La CIA non rispondeva alle mie domande sul possibile avvistamento. Il governo restava praticamente muto riguardo a tutti gli aspetti del rapimento. Ma un ex funzionario e un attuale funzionario di alto livello del Dipartimento di Stato, entrambi con ampia esperienza in Pakistan e del caso di Weinstein, acconsentirono a parlare, ma chiesero di non essere nominati per delicatezza diplomatica. Sottolinearono quanto fosse difficile la missione di salvare Weinstein a causa del “controllo estremamente limitato” che il governo pakistano, come disse uno di loro, esercitava nella regione in cui veniva tenuto Weinstein e a causa dei rapporti tesi con il Pakistan, in particolare dopo il raid contro Bin Laden. “Bisogna ammettere il limite degli attrezzi che si hanno nella propria cassetta”, disse. Ma continuò con la descrizione di discussioni con i pakistani, “non riesco a pensare a nessun incontro in cui non abbiamo parlato di Warren. C’era competizione con altre questioni – problemi nucleari, tensioni tra India e Pakistan – ma Warren era sempre in prima posizione”. L’altro funzionario parlò delle carenze dell’intelligence americana. “I giorni e le notti che sono seguiti all’annuncio di aprile” disse, “ho passato molto tempo a pensare a come, con tutte le risorse del governo americano, la presenza di due civili – Weinstein e Lo Porto – non fosse nota. È deprimente e straziante”.

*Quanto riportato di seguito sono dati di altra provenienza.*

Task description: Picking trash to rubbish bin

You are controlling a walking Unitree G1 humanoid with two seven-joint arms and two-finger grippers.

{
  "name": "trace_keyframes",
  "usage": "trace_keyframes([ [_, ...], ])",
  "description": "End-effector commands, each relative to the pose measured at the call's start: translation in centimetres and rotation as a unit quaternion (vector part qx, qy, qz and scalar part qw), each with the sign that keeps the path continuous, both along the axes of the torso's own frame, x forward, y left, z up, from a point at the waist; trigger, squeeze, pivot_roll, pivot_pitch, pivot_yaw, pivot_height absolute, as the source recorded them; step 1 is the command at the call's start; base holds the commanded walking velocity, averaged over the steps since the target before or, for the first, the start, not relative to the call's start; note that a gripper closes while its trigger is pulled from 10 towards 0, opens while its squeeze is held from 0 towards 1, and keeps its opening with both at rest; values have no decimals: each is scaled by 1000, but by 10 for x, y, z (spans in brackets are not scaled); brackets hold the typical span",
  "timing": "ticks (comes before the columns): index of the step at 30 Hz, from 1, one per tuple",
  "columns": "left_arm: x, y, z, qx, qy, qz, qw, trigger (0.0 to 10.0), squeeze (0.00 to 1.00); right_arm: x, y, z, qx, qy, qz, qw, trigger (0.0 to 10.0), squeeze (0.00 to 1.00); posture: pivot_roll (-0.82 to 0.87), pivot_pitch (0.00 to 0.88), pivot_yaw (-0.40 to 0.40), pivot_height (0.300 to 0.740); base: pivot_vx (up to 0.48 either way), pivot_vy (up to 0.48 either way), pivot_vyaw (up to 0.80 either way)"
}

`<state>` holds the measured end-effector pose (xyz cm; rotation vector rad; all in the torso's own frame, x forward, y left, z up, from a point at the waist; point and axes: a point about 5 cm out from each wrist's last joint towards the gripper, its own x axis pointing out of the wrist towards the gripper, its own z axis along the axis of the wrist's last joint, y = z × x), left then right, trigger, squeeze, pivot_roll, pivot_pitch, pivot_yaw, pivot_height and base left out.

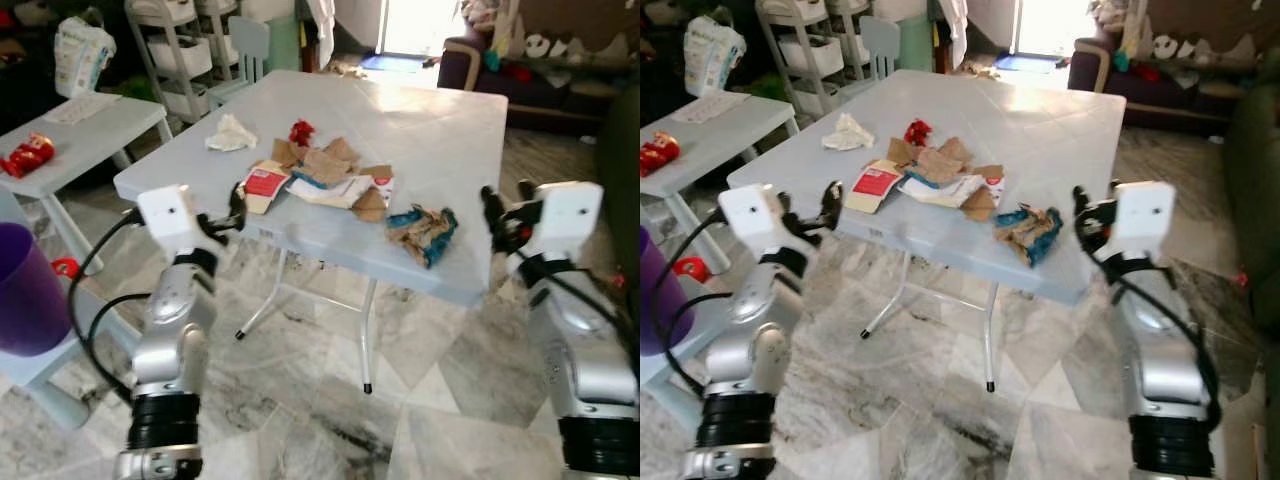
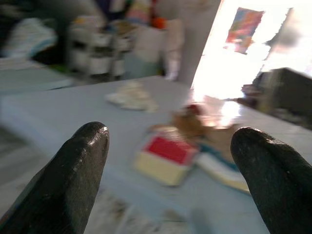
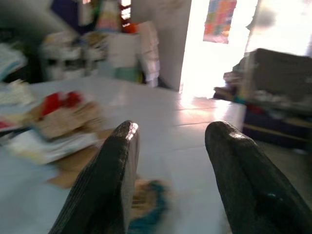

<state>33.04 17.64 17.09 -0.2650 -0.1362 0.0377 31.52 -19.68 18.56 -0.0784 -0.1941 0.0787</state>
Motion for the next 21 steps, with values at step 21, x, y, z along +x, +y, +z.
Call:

Finora l’amministrazione Obama non è riuscita ad accordarsi con Elaine riguardo all’indennità promessa ad aprile. La situazione di Weinstein era unica, ma c’è qualche altro caso simile che potrebbe indicare come stabilire una somma equa che la famiglia deve ricevere dal governo. La famiglia di Robert Levinson, un ex agente dell’FBI scomparso in Iran nel 2007 e mai ritrovato – mentre stava lavorando per la CIA, si dice – ha ricevuto 2,5 milioni di dollari dall’agenzia. A dicembre è passata una legge federale per risarcire gli americani, la maggior parte dei quali impiegati governativi, che erano stati presi in ostaggio nell’ambasciata americana a Teheran nel 1979. La legge prevede per quasi tutti i prigionieri una cifra fino a 10.000 dollari per ogni giorno di prigionia (La maggior parte era stata trattenuta per 444 giorni). Ma naturalmente Levinson non è stato ucciso dal proprio governo, e gli ostaggi dell’ambasciata sono tornati a casa vivi. Anche se la famiglia Weinstein non discuterebbe le soluzioni proposte dal governo, è comunque frustrata sia dalle offerte che dai ritardi. La famiglia ha suggerito che una soluzione simile a quella adottata per gli ostaggi in Iran risolverebbe le lunghe trattative.
Intanto Alisa continua a pensare a come sia morto il padre. Avendo saputo da Jen che nella fotografia della sepoltura il suo volto non sembrava ferito, ritiene che non sia morto sul colpo all’esplosione del missile, ma piuttosto più lentamente, nel fuoco che doveva essersi sviluppato, inalando fumo e soffocando. Spesso immagina i suoi resti decomporsi in una stanza vuota o in un fosso. “Sto cercando di separare la parte fisica dallo spirito di chi era mio padre”, disse. “Continuo semplicemente a dire a me stessa: è solo un corpo. Non è mio padre”.